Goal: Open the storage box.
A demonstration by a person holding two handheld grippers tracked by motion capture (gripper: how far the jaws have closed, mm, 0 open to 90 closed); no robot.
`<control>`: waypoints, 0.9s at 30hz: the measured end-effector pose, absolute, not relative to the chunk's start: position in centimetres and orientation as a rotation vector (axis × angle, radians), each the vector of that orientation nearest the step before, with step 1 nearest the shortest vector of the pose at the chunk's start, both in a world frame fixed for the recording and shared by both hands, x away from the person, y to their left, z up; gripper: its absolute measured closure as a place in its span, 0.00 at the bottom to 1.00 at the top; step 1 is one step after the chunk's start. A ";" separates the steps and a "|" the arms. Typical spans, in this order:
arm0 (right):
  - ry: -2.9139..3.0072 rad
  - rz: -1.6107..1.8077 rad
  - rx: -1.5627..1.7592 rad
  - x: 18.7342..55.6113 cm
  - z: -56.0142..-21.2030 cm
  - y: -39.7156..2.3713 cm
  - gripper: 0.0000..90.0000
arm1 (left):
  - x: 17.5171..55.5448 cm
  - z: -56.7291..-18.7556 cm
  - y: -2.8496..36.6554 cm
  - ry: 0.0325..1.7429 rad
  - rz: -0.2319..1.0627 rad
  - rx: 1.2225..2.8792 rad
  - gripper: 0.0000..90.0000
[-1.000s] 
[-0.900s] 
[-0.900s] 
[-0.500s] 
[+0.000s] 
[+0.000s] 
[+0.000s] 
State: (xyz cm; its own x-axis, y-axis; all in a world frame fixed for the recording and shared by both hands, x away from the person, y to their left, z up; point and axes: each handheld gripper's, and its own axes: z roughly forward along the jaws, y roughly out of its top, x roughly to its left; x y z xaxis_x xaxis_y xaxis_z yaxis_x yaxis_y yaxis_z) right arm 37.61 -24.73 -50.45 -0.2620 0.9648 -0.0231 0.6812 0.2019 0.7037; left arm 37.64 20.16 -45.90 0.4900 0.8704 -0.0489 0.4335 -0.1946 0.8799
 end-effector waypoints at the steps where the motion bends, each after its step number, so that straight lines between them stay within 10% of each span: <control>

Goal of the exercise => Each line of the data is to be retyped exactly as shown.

Reply =>
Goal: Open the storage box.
A demonstration by a person holding two handheld grippers tracked by motion capture (gripper: how far the jaws have closed, mm, 0 open to 90 closed); no robot.
`<control>`: waypoints, 0.9s at 30hz: the measured end-effector pose, absolute, not relative to the chunk's start: position in centimetres and orientation as a rotation vector (axis × angle, radians), each the vector of that orientation nearest the step before, with step 1 nearest the shortest vector of the pose at the chunk's start, both in a world frame fixed for the recording and shared by both hands, x away from the person, y to their left, z up; gripper: its absolute measured closure as a place in its span, 0.00 at the bottom to 1.00 at the top; step 1 is one step after the chunk's start. A ";" separates the steps and a "|" the arms. Typical spans, in this order:
arm0 (right):
  - ry: -2.9139..3.0072 rad
  - rz: -1.6107..1.8077 rad
  - rx: -1.5627..1.7592 rad
  - x: 18.7342..55.6113 cm
  - z: -56.0142..-21.2030 cm
  - y: -39.7156..2.3713 cm
  - gripper: 0.0000..90.0000
arm1 (left):
  - x: 17.5171..55.5448 cm
  - z: -56.7291..-18.7556 cm
  - y: -2.8496..36.6554 cm
  - ry: 0.0325..1.7429 rad
  - rz: -0.2319..1.0627 rad
  - rx: 1.2225..2.8792 rad
  - gripper: 0.0000..90.0000
[-1.000s] 
[-0.900s] 
[-0.900s] 
[-0.500s] 
[+0.000s] 
[+0.000s] 
[+0.000s] 
State: (xyz cm; its own x-axis, y-axis; all in a world frame fixed for the recording and shared by both hands, x away from the person, y to their left, z up; point and axes: each handheld gripper's, and its own axes: z roughly forward along the jaws, y roughly out of its top, x roughly to its left; x y z xaxis_x xaxis_y xaxis_z yaxis_x yaxis_y yaxis_z) right arm 37.61 -24.73 -50.45 -0.2620 0.9648 -0.0231 0.6812 0.2019 0.7037; left arm 37.64 20.16 -45.90 0.4900 0.8704 -0.0489 0.4335 -0.1946 0.8799
 end-effector waypoints at the steps where the motion bends, each after its step number, so that straight lines between them stay within 10% of each span: <control>

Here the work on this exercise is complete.